Since my encounter with God 3.5 years ago, I’ve been on a journey of discovery. Discovering who God is, in all His forms. And discovering who I am, so that I can repent of anything that doesn’t match the image I was created in.
While I can be a social butterfly, I like my alone time. Many who don’t know me intimately would mistake me as an extrovert, and I can understand why, but the reality is I’m an introvert. I re-energize in solitude, not crowds.
Historically I’ve felt guilty for being this way and I’ve been made to feel guilt and shame over it as well. However, one of the lessons I’ve learned from my journey is to accept how God created me to be and that it’s not wrong to desire alone time. Some would say it’s not good to be lonely but what they don’t realize is that when I’m alone, I don’t feel loneliness.
I’ve been learning how to love well. And while we often think about loving God and others, I didn’t limit the teachings, learning, and applications to God and others, I included myself.

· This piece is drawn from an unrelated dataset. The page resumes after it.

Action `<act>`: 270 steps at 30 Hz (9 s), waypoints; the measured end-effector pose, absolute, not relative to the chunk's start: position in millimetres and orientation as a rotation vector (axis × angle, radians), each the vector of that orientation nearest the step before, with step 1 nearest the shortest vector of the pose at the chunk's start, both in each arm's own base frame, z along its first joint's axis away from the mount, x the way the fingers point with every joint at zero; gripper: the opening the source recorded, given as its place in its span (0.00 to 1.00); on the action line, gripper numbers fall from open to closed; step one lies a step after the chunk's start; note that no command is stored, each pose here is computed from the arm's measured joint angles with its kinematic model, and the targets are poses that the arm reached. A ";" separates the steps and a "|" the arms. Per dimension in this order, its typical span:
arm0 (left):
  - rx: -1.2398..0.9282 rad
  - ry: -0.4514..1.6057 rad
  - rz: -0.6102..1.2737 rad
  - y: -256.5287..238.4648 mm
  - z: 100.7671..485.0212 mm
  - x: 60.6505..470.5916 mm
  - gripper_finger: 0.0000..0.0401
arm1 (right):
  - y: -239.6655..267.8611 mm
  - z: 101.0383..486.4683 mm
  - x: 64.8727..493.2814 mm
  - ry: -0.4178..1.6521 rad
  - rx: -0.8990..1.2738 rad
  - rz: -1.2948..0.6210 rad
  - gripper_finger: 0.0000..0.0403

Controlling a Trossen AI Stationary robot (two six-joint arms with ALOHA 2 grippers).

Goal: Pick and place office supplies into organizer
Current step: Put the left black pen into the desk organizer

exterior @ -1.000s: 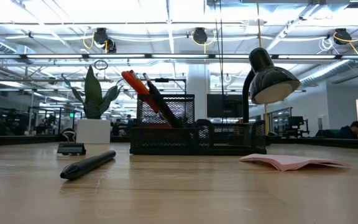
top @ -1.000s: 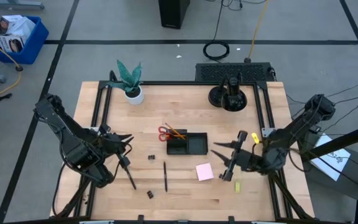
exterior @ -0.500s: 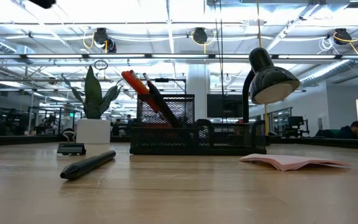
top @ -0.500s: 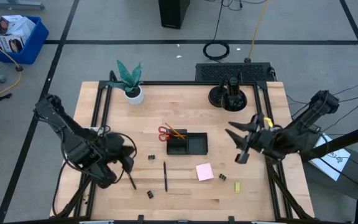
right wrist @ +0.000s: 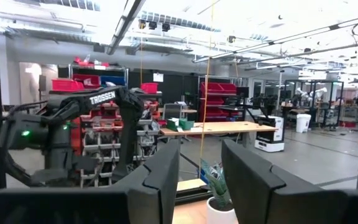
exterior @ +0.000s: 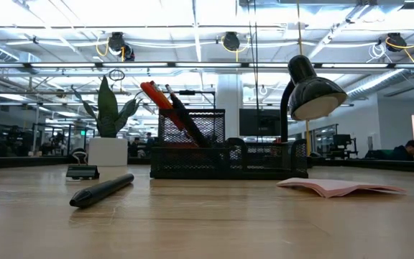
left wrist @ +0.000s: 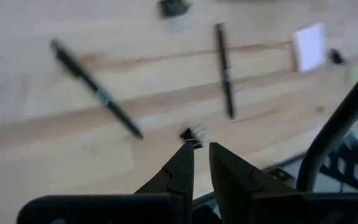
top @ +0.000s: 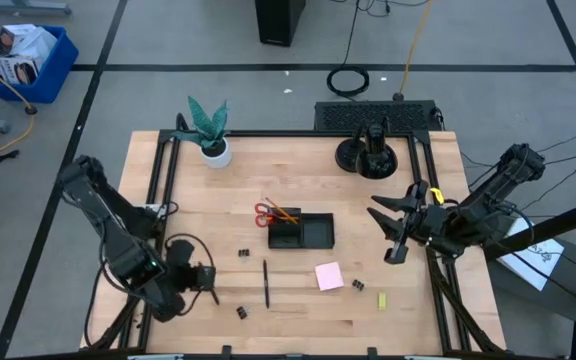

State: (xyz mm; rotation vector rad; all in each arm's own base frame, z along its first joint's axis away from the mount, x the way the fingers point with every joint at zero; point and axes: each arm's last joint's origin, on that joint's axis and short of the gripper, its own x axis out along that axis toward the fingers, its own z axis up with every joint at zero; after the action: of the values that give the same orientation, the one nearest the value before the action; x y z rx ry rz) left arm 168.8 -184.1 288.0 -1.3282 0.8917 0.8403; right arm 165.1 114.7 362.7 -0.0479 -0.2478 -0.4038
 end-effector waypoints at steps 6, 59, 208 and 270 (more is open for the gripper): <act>-1.414 0.954 1.026 -202.3 262.0 178.3 0.13 | 113.2 364.3 163.3 -0.243 -0.092 -0.411 0.29; -1.564 0.985 1.323 -168.1 175.1 194.9 0.49 | 118.7 373.3 140.7 -0.252 -0.155 -0.327 0.29; -1.404 0.954 1.494 -141.9 140.4 198.1 0.13 | 118.5 373.3 140.5 -0.249 -0.175 -0.330 0.29; -1.348 0.639 1.209 -136.8 181.3 186.4 0.13 | 116.8 375.4 139.1 -0.258 -0.178 -0.338 0.29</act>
State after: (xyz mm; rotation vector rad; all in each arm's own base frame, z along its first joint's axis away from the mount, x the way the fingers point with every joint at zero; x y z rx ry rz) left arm 186.4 -136.8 181.3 -1.3483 0.6392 1.2094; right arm 139.1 116.8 375.4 -0.1776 -0.2575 -0.3376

I came across this article and while it’s not 100% me, it closely reflects my extroverted introverted ways. Learning to say no hasn’t been easy for me, but it’s been vital to my growth and health.
There are “things” about each of us that aren’t wrong, but others may perceive them as wrong because it’s not who they are or how to act. We must learn to decipher those things. Shame has got to go. Authenticity can only be a reality when shame has no place to live.